Ich Feeder Am Rhein nur geflochtener  Schnur ... hab je eine Bremse an der Rolle.
Auch der Haken ist an Geflochtener Schnur.
Sehe jeden Zupper und das Rollen von den Blei.

Warum alles geflochten? Wegen der Krabben, ja nun habe ich auch Grundeln.

Ach bei mir gibt es kaum Muschelbänke nur Kies oder Steine ;O)
Mit der Geflochtenen Schnur kann ich fast jeden Häger lösen und habe kaum Abrisse.


----------



## dr.zeto (23. Dezember 2014)

*AW: Geflochtene schnur für die Feeder?!*

Ich fische sowohl monofile als auch geflochtene Schnur. Das ist abhängig von verschiedenen Faktoren welche ich was benutze.
Die erste Entscheidung die ich treffen muß betrifft die Entfernung in der ich angel. Liegt diese 50 Meter + dann benutze ich geflochtene. Hier schalte ich aber auf alle Fälle monofile Schnur vor. Das hat zum einen den Grund, dass man in der Endphase des Drills von dem Puffereffekt der monofilen Schnur profitiert und man gleichzeitig einen viel höheren Abriebschutz bei Grundkontakt hat. Steine, Muscheln sind tödlich für eine  geflochtene Schnur. Apropos: Ich fische übrigens im Main mit einer 12er bis 14er geflochtene von Gigafish (Powerline). Ich will keine Werbung machen, aber wenn man zu geflochtener Schnur greift, dann nicht zu dem billigsten Dyneema-Material was der Markt hergibt. (Lidl, EBay, etc.). Schnüre wie Powerline, PowerPro, SpiderWire, etc. haben eine deutlich bessere Verarbeitung als das Billig-Getüddel.

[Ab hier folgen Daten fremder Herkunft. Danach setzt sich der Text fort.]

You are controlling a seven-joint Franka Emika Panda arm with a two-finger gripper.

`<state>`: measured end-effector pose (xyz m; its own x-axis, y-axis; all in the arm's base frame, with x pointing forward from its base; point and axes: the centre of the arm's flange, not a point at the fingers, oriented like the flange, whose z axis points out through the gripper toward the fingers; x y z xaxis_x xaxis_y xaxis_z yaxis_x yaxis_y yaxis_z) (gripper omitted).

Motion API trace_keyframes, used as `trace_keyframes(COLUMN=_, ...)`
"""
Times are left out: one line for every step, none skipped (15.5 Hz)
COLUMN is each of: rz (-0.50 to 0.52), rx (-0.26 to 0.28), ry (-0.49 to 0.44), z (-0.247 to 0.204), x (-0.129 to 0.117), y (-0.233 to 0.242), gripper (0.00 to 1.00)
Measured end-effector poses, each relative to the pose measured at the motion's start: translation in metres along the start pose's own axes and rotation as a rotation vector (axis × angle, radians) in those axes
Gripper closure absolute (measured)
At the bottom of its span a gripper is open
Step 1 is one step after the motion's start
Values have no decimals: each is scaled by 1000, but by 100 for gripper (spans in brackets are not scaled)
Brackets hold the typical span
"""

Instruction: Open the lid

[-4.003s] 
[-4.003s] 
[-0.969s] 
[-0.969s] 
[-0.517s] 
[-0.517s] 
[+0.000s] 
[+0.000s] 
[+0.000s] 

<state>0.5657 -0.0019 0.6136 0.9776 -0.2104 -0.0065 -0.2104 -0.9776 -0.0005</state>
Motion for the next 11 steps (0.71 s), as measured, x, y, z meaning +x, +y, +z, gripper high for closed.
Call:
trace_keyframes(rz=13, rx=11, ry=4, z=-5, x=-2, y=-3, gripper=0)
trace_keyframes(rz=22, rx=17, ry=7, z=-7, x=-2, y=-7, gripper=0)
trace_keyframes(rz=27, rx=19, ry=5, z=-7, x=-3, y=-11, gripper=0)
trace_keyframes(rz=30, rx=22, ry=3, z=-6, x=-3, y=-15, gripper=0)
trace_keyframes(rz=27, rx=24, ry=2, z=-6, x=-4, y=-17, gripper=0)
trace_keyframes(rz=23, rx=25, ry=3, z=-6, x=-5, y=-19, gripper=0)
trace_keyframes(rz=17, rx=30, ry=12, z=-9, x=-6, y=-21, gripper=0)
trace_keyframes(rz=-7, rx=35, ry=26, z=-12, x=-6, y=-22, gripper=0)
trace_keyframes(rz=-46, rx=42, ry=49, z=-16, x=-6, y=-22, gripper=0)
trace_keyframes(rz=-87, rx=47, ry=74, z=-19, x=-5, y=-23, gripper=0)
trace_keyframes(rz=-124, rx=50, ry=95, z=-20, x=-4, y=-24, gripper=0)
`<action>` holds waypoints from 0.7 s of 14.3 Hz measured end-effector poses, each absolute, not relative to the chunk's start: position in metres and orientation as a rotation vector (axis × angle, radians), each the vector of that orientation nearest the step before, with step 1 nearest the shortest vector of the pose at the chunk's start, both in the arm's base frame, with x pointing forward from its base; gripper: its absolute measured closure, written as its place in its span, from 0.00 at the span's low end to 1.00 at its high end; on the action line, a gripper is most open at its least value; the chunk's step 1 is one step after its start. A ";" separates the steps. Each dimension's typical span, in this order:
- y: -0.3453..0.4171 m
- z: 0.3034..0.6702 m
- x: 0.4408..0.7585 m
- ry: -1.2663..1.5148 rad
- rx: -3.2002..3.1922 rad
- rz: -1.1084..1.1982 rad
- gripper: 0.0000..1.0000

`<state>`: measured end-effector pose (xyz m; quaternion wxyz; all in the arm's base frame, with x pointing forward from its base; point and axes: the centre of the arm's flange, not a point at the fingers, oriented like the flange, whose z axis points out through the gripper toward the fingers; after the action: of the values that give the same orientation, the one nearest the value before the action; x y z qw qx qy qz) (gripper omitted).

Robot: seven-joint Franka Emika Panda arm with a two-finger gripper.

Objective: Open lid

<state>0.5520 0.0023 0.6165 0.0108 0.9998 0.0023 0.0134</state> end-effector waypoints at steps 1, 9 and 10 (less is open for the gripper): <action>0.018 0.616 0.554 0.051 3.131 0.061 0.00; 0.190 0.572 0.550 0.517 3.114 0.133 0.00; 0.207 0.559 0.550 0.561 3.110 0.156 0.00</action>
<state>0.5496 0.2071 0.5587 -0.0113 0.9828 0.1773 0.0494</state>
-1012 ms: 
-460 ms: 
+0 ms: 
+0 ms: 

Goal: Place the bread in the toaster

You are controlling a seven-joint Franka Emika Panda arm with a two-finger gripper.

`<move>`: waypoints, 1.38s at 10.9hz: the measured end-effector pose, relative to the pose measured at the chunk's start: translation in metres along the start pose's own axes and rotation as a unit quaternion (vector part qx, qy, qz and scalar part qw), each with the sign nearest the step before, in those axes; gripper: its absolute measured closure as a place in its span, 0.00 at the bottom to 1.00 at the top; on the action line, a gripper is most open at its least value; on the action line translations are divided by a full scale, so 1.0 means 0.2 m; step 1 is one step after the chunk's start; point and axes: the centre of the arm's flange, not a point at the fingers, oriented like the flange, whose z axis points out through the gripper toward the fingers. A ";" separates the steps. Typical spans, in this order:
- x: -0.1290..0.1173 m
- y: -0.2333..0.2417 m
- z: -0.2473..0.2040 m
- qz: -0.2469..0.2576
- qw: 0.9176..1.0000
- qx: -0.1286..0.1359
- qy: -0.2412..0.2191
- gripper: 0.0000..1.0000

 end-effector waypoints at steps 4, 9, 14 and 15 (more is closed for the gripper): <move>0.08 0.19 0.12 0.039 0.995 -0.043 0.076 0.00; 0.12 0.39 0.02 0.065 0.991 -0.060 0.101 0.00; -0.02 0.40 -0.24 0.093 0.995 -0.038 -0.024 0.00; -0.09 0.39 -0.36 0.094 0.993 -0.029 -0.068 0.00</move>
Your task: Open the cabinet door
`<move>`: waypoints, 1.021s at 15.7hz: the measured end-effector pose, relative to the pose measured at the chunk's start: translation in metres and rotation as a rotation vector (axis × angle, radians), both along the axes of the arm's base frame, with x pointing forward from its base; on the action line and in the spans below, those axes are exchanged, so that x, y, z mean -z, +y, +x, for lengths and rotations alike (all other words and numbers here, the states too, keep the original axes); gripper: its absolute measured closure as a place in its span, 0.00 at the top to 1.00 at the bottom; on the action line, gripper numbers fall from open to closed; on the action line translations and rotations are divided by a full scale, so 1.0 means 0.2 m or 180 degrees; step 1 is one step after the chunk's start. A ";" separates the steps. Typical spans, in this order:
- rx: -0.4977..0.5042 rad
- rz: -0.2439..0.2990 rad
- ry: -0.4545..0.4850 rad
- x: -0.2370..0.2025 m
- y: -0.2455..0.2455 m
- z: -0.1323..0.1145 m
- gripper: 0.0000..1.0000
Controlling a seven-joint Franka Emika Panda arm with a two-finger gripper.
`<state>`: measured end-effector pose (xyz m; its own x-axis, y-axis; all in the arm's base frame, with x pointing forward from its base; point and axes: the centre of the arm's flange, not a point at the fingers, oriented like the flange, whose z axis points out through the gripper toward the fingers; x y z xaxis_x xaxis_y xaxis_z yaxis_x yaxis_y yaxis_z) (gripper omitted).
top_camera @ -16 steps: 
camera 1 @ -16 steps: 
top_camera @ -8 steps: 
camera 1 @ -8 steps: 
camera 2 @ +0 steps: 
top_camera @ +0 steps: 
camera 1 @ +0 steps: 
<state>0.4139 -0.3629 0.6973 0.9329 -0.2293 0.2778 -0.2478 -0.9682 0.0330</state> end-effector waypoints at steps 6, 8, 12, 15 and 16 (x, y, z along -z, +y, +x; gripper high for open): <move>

Angel ich im Winter, kommt ausschließlich monofile Schnur zum Einsatz. Geflochtene Schnur kann vereisen und dann quasi "abbrechen".

Ob eine Schnur besser oder schlechte für starke Strömung geeignet ist ? Tendenziell würde ich bei starker Strömung zu geflochtener Schnur greifen (in Kombi mit monofiler als Schlagschnur, ca. 0.25er bis 0.30er; je nach Gewässer und Fischart). 

Wichtig: wenn man vorher lange Zeit mit monofiler Schnur gefischt hat und umsteigt, sollte man sich eine kleine Eingewöhnungsphase gönnen. Ich hatte in der ersten Zeit immer den Eindruck Fehlbisse zu haben. Tatsächlich habe ich bei der ersten Verwendung von Geflochtener zum ersten mal gesehen wie exakt die Bißanzeige ist und daß selbst feinste Schnurschwimmer und Anfasser angezeigt werden Dabei habe ich versucht "Bisse" anzuschlagen und oft in´s Leere gehauen. Diese "Bisse" wären mit mit monofiler vermutlich gar nicht erst angezeigt worden. Wie gesagt, geflochtene macht Sinn, aber es kommt auf die Entfernung, das Gewässer und die Zielfische an.


----------



## feederbrassen (23. Dezember 2014)

*AW: Geflochtene schnur für die Feeder?!*



dr.zeto schrieb:


> Tatsächlich habe ich bei der ersten Verwendung von Geflochtener zum ersten mal gesehen wie exakt die Bißanzeige ist und daß selbst feinste Schnurschwimmer und Anfasser angezeigt werden Dabei habe ich versucht "Bisse" anzuschlagen und oft in´s Leere gehauen. Diese "Bisse" wären mit mit monofiler vermutlich gar nicht erst angezeigt worden.



;+  Hmm,vielleicht mal die verwendete Montage überdenken.
Kleinigkeiten bewirken manchmal den Aha effekt.


----------



## dr.zeto (23. Dezember 2014)

*AW: Geflochtene schnur für die Feeder?!*

Ja, das mit der Montage stimmt schon.
Damals fischte ich noch mit einem Körbchen welches direkt auf der geflochtenen Schnur lief. Dann folgte eine Gummiperle und ein Wirbel. Dann das Vorfach. Die Jahre zuvor hab ich so gefischt und mir kaum bis gar keine Gedanken gemacht über die Montage.
Da ich auch keinen monofilen "Vorläufer" hatte habe ich dann auch manchmal die Erfahrung gemacht, dass "grundaffine" Fische wie Barben und steile Kanten wie Fahrrinnen sich nicht unbedingt vertragen. Hatte häufig Abrisse, weil die geflochtene - ich wollte ja "nur mal testen" - billigstes flach geflochtenes Dyneema war. Hat sich ratzfatz durchgescheuert... Oh Wunder. Später habe ich dann eine Schlagschnur verwendet und die Schlaufenmontage benutzt. Jetzt sah die Hak-Quote gleich viel progessiver aus... :vik:

Aber ein Teil der "Fehlbisse" waren tatsächlich auch Schnurschwimmer etc die ich zuvor nie wirklich bemerkte. Feinste Bisse bewirkten gleich einen Spitzenausschlag wie früher normale Bisse und wurden dann mit entsprechender Erwartungshaltung quittiert. Wie gesagt, leider oftmals ohne Erfolg.

Zusammenfassung:
Sommer kurze Distanz = Monofile 
Sommer hohe Distanz (50 m+) = geflochtene Schnur mit ca. 6-7m monofiler Schlagschnur + Schlaufenmontage
Winter = Monofile Schnur

#6


----------



## Joschkopp (26. Mai 2015)

*AW: Geflochtene schnur für die Feeder?!*

Moin Leute,

Wollte mal geflochtene Schnur ausprobieren.
Was haltet Ihr von der Schnur zum feedern im Fluß?

http://www.kl-angelsport.de/nash-nxt-bullet-braid-500-m.html in 15 LB bzw. 0.23 Durchmesser

oder etwas Günstiger...
http://www.kl-angelsport.de/carp-sh...imax-cult-camou-mask-sinking-braid-500-m.html in 15 LB bzw. 0.20 Durchmesser.

Gefischt wird in mittleren Flüßen mit teilweise starker Strömung.
Dieses Jahr bevorzugt auf Barben.

Tight Lines


----------